Second, given that no two t-shirt patterns are identical, the traditional circumference measurements for high bust, full bust, etc., can only take you so far toward understanding how a pattern will fit your body, even with a cup-sized t-shirt pattern. None of these traditional measurements give you much information about the shoulder and armhole, and these areas are as critical for understanding fit as a circumference measurement. In a future post, I’ll review the measurements that I use to assess shoulder and armhole fit when I try a new pattern, but between my last post and this one, you’ve already seen most of them.

Thanks for reading, and hopefully this post was helpful if you’re interested in cup-sized t-shirt patterns!

8 thoughts on “Cup-Sized Tees: Concord vs.

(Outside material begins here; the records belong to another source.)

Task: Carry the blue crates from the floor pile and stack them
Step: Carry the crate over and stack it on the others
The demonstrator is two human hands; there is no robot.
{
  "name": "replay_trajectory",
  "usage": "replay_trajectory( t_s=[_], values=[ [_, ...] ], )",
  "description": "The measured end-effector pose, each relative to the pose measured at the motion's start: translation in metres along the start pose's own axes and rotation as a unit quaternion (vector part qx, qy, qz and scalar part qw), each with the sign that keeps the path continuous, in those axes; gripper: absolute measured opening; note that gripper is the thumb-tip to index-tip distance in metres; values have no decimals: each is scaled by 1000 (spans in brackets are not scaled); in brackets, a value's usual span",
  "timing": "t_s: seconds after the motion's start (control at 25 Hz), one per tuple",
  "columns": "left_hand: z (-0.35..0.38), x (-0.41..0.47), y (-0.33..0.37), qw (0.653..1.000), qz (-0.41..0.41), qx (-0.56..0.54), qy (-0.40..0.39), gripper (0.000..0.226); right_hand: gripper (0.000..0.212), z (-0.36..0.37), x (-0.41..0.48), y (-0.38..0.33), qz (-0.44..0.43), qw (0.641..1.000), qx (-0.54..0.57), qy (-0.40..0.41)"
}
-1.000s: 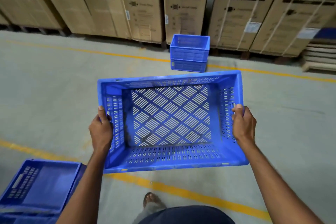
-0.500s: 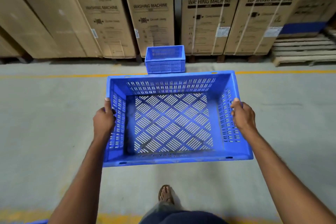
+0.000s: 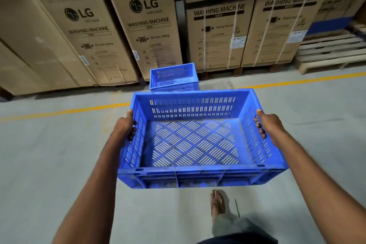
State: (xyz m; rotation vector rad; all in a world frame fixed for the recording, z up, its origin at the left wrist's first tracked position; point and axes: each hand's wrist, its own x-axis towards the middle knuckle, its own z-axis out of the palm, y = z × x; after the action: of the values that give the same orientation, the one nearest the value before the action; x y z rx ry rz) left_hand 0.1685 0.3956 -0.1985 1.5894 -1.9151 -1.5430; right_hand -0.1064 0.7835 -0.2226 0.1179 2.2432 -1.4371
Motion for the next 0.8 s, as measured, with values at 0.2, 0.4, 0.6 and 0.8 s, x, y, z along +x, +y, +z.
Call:
replay_trajectory(
  t_s=[0.2,0.4,0.6,0.8],
  values=[
    [32,87,53,1000,-13,-6,-5,44,43,32,102,-52,9,1000,-11,-17],
    [37,166,93,999,15,-2,45,54,45,77,182,-118,0,999,-47,-25],
    [38,265,120,995,34,24,86,58,51,151,259,-163,-24,995,-96,-2],
    [39,390,133,990,61,84,93,70,78,238,345,-179,-13,987,-154,51]
  ],
)
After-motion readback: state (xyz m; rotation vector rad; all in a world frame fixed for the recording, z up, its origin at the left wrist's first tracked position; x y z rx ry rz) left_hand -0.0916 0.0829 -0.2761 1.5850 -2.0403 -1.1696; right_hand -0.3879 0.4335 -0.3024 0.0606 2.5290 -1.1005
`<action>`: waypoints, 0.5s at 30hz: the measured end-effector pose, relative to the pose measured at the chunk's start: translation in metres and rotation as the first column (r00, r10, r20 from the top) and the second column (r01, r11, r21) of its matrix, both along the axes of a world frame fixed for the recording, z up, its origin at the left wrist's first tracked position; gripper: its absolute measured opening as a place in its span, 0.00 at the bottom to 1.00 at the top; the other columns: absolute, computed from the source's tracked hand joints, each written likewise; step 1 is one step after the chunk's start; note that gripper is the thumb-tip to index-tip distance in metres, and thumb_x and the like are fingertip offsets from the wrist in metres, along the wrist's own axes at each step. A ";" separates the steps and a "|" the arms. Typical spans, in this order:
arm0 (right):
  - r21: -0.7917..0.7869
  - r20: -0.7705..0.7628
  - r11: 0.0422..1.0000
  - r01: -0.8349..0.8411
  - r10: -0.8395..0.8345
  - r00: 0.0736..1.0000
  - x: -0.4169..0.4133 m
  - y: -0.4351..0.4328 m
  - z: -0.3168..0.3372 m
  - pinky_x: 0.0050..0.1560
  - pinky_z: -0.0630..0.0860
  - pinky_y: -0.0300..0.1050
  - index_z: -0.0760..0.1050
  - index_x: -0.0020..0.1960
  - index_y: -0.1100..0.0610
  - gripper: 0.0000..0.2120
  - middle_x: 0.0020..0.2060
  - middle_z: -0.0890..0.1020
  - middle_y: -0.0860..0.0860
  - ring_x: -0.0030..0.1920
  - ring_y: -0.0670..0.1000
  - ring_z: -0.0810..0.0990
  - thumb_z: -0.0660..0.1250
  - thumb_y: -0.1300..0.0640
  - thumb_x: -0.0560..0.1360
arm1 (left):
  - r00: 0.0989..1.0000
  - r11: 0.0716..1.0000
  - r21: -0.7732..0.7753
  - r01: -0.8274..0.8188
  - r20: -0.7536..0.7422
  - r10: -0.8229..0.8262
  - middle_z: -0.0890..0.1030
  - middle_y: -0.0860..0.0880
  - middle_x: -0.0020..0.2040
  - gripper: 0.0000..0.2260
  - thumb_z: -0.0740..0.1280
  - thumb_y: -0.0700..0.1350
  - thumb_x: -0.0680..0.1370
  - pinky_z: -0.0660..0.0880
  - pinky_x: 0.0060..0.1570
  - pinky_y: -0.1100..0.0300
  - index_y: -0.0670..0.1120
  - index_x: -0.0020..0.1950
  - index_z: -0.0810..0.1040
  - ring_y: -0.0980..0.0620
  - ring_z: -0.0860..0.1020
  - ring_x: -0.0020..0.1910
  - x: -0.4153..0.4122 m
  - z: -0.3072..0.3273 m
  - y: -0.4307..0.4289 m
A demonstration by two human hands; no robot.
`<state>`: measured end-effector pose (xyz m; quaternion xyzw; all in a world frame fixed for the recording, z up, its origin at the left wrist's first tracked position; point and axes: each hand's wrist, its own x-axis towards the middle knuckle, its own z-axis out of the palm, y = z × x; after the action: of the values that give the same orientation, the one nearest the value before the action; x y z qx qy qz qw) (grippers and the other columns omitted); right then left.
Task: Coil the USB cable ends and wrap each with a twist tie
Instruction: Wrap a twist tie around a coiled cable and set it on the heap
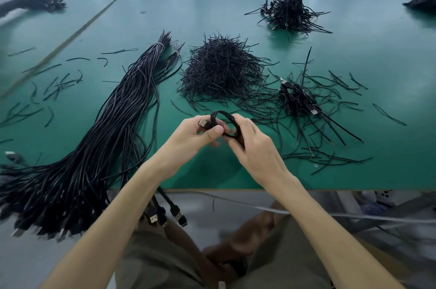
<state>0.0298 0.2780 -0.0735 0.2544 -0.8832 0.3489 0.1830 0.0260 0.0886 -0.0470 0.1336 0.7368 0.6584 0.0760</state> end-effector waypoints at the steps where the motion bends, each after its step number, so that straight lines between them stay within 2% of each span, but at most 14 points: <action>1: 0.013 -0.005 1.000 -0.004 0.005 1.000 0.000 0.000 0.001 0.48 0.80 0.56 0.70 0.71 0.65 0.22 0.52 0.79 0.57 0.48 0.58 0.81 0.69 0.61 0.80 | 0.997 0.996 -0.059 -0.069 -0.022 0.068 0.84 0.48 0.46 0.06 0.69 0.41 0.81 0.78 0.47 0.62 0.40 0.54 0.82 0.54 0.81 0.44 0.000 -0.001 -0.001; 3: 0.051 -0.023 0.998 -0.023 0.024 0.999 0.000 -0.001 0.002 0.47 0.80 0.56 0.70 0.70 0.67 0.22 0.49 0.78 0.57 0.45 0.58 0.80 0.69 0.61 0.80 | 0.985 0.983 -0.062 -0.171 -0.025 0.170 0.81 0.51 0.38 0.07 0.73 0.39 0.77 0.78 0.39 0.62 0.39 0.54 0.81 0.53 0.79 0.36 0.000 -0.002 -0.002; 5: 0.097 -0.033 0.995 -0.033 0.036 0.999 -0.001 -0.001 0.004 0.48 0.80 0.56 0.70 0.70 0.68 0.21 0.49 0.78 0.58 0.45 0.58 0.80 0.68 0.61 0.80 | 0.974 0.972 -0.054 -0.227 -0.018 0.227 0.80 0.53 0.35 0.12 0.76 0.38 0.75 0.78 0.38 0.62 0.40 0.57 0.79 0.51 0.80 0.33 0.000 -0.002 -0.004; 7: 0.133 -0.037 0.990 -0.046 0.052 0.998 -0.001 -0.001 0.003 0.50 0.81 0.56 0.71 0.70 0.68 0.20 0.50 0.78 0.59 0.46 0.59 0.81 0.67 0.62 0.80 | 0.973 0.965 -0.132 -0.228 -0.065 0.221 0.80 0.50 0.37 0.19 0.77 0.38 0.73 0.79 0.40 0.62 0.45 0.62 0.79 0.51 0.81 0.34 0.001 -0.001 -0.006; 9: 0.147 -0.035 0.987 -0.058 0.064 0.997 -0.002 -0.001 0.002 0.49 0.80 0.55 0.73 0.68 0.67 0.18 0.50 0.78 0.58 0.47 0.58 0.80 0.68 0.64 0.80 | 0.972 0.932 -0.295 -0.210 -0.168 0.166 0.81 0.49 0.42 0.19 0.78 0.39 0.74 0.77 0.45 0.66 0.50 0.63 0.81 0.56 0.80 0.39 0.002 -0.001 -0.008; 12: 0.164 -0.039 0.984 -0.076 0.083 0.996 -0.004 -0.002 -0.001 0.49 0.80 0.55 0.75 0.65 0.66 0.15 0.47 0.78 0.57 0.45 0.57 0.79 0.66 0.68 0.79 | 0.936 0.812 -0.530 -0.243 -0.347 0.054 0.80 0.54 0.49 0.14 0.75 0.45 0.77 0.71 0.51 0.71 0.52 0.62 0.82 0.60 0.78 0.47 0.005 0.002 -0.010; 15: 0.188 -0.055 0.979 -0.075 0.087 0.995 -0.006 -0.002 -0.003 0.48 0.79 0.55 0.78 0.60 0.65 0.11 0.44 0.77 0.57 0.43 0.58 0.78 0.66 0.69 0.79 | 0.945 0.654 -0.728 -0.207 -0.321 -0.058 0.77 0.54 0.50 0.14 0.67 0.53 0.81 0.73 0.54 0.59 0.50 0.64 0.79 0.53 0.76 0.50 0.006 0.005 -0.008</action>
<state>0.0237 0.2758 -0.0770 0.3168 -0.8946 0.2641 0.1722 0.0319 0.0801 -0.0423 0.1626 0.9499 0.2660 -0.0220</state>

Comfi (Part 2)”

  1. Thank-you for publishing these two posts, they’ve been very helpful.

    I have tended to think that a correctly fitted tshirt would have no areas of pulling or pooling, which is tough to achieve with forward shoulders, round high back, aging body etc.

    Really as you suggest, there are many styles of shape and fit/closeness. And understanding how the pattern elements work together really helps.

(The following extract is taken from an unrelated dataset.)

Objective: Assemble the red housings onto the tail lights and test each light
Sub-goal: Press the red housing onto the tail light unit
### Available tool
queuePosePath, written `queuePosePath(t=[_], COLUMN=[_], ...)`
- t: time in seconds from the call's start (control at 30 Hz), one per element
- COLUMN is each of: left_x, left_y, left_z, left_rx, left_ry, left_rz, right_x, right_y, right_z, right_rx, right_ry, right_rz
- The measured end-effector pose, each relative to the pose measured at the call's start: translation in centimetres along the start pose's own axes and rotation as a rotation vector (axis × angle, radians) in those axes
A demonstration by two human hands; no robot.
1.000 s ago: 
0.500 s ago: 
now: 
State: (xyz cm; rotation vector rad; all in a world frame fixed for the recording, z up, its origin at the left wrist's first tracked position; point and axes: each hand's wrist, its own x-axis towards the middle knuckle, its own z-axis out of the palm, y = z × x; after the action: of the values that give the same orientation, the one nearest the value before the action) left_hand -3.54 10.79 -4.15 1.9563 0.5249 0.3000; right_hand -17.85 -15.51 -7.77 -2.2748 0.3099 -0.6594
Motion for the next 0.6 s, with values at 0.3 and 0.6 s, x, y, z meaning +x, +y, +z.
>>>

    Hope you now hat to make some tees that are just what you want.


    1. I’m glad it’s helpful! And I agree — the “perfect” fit (no drag lines, pulling, etc) can be very elusive depending on the style of garment and one’s body measurements. I try to remind myself that good fit can be subjective, or at the very least, a spectrum from “good enough” to “completely flawless”. Where you aim is up to you!

      And yes, now I have a big batch of t-shirts planned!


  2. Thank you so much for the in-depth comparison. It is so nice to see evaluations side by side like that. I am in the middle of refining a custom stretch bodice block and these observations are perfectly timed! And that shoulder template is genius.


  3. Just chiming into say that I also really appreciate these detailed comparison posts! I’ve been doing some of this myself but certainly not quite as systematically.
    Also now I feel like I need to make myself a shoulder template as I’d been measuring off of previous patterns that seemed to fit well…


    1. Glad it’s helpful! The shoulder template is a handy tool if you have the time to make one. I got a lot of questions about it over on Instagram, so my next post will be about about how I made mine.


      1. Oh I’m so glad you are planning a post about the shoulder template. These posts are wonderful and satisfy my inner fit geek, but I was left wanting to know more about how to make my own shoulder template!